▶
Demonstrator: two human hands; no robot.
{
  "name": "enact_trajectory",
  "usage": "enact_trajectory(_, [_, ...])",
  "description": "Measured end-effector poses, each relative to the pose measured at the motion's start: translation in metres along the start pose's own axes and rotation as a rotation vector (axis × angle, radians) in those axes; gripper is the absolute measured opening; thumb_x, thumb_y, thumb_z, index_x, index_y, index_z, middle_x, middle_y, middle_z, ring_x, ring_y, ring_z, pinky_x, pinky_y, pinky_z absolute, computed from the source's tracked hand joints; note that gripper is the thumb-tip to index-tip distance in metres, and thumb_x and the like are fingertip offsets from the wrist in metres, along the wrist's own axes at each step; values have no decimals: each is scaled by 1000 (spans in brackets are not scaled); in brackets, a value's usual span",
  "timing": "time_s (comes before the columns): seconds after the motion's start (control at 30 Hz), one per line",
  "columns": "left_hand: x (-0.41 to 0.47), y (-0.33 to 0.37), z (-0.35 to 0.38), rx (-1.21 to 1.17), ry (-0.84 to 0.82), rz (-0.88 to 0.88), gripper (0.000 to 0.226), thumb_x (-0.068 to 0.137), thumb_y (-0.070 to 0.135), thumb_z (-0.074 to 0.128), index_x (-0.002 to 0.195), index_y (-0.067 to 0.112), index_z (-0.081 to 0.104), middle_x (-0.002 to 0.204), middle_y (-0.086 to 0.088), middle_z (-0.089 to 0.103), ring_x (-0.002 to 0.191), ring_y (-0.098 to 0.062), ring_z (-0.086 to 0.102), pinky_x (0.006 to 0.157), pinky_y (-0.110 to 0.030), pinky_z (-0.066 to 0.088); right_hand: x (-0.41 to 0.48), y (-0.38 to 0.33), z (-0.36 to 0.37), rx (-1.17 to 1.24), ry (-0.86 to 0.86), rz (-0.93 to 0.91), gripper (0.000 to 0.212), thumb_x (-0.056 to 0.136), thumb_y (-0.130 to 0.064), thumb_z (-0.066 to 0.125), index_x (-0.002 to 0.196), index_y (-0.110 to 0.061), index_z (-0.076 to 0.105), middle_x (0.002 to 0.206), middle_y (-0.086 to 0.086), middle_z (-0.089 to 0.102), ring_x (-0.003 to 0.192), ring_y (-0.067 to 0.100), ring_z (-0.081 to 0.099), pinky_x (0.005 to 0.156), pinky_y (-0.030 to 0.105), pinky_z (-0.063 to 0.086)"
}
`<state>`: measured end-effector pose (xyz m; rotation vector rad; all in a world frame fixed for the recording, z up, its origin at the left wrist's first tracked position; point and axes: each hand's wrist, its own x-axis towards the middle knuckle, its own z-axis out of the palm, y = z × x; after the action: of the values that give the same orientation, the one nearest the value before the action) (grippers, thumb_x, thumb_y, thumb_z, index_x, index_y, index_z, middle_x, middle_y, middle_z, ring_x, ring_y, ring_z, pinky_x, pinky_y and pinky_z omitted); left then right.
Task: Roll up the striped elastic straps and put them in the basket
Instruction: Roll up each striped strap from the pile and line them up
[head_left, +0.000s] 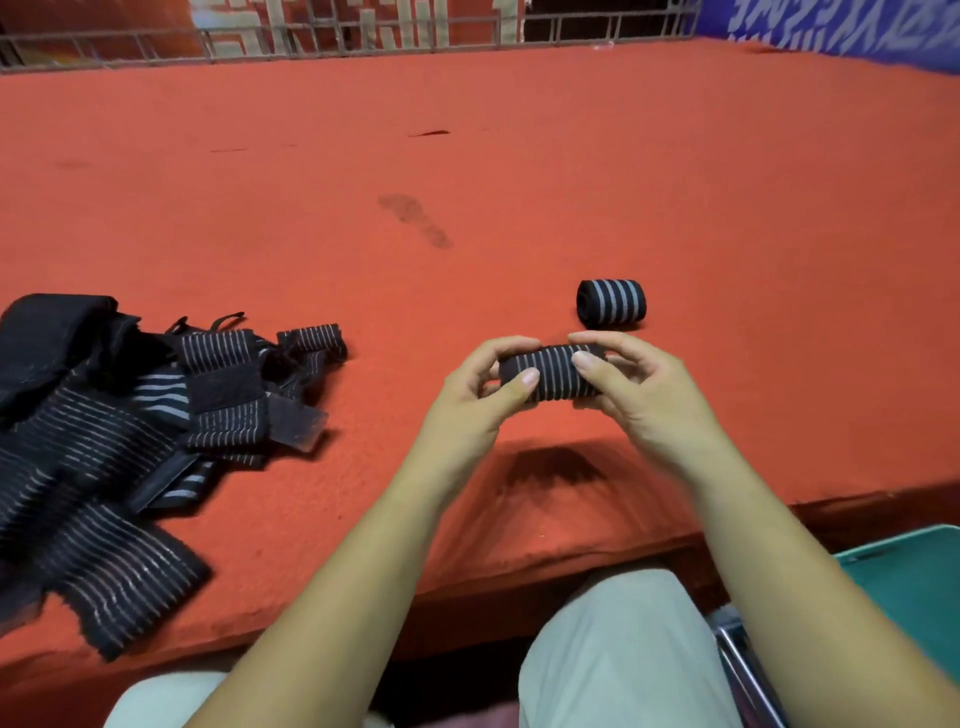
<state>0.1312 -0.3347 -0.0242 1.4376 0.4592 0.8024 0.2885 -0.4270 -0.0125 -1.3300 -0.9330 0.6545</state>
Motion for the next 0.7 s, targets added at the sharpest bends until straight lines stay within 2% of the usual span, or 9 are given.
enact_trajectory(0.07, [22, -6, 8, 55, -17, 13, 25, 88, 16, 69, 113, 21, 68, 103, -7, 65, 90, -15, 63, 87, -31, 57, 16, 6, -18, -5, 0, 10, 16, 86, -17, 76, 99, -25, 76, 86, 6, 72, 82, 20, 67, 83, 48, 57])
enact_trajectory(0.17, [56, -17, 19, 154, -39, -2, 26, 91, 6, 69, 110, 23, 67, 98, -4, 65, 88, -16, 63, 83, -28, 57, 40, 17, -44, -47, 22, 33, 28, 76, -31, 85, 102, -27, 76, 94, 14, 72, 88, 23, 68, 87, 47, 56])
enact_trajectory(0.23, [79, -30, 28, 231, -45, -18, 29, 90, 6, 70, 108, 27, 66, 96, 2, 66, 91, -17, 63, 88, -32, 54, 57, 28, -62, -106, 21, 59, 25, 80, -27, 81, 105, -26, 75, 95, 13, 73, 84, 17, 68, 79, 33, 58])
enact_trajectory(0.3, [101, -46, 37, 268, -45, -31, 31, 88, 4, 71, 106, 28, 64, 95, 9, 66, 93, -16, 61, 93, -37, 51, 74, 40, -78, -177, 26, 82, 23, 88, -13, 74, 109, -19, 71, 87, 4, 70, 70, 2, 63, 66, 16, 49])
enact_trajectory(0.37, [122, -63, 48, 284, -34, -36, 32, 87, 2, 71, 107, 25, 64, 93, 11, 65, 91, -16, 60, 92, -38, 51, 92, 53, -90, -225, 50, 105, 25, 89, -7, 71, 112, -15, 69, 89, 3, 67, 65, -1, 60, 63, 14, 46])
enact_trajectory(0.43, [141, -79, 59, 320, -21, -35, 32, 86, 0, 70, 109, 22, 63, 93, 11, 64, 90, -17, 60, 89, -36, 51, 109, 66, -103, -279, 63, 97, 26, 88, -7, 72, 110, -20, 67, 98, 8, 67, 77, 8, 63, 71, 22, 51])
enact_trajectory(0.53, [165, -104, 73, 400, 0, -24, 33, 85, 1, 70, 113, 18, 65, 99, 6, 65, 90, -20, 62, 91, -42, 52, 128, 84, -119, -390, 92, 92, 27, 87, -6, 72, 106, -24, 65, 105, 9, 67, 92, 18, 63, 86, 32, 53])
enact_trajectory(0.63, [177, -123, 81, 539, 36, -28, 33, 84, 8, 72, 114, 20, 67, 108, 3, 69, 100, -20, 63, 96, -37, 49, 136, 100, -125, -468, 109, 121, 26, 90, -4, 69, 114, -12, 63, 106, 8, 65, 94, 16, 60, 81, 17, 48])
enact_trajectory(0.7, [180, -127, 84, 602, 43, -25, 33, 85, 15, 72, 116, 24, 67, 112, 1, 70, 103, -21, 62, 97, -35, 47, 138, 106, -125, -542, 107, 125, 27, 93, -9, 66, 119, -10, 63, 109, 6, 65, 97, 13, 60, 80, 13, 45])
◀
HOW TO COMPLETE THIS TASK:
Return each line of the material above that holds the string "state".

ANSWER FOR THE TASK:
`<state>`: measured end-effector pose (xyz m; rotation vector rad; all in a world frame fixed for the recording, z up, its origin at the left wrist's first tracked position; point and axes: each hand's wrist, its own x-axis towards the middle knuckle, its own z-axis out of the palm, y = z × x; after the action: of the values that give the same orientation, the one nearest the value before the action) (grippers, thumb_x, thumb_y, thumb_z, index_x, index_y, index_z, middle_x, middle_y, middle_z, ring_x, ring_y, ring_z, pinky_x, pinky_y and pinky_z omitted); left then right.
<state>0.1312 -0.3347 -0.0242 1.4376 0.4592 0.8024 0.2885 -0.4270 -0.0125 -1.3300 -0.9330 0.6545</state>

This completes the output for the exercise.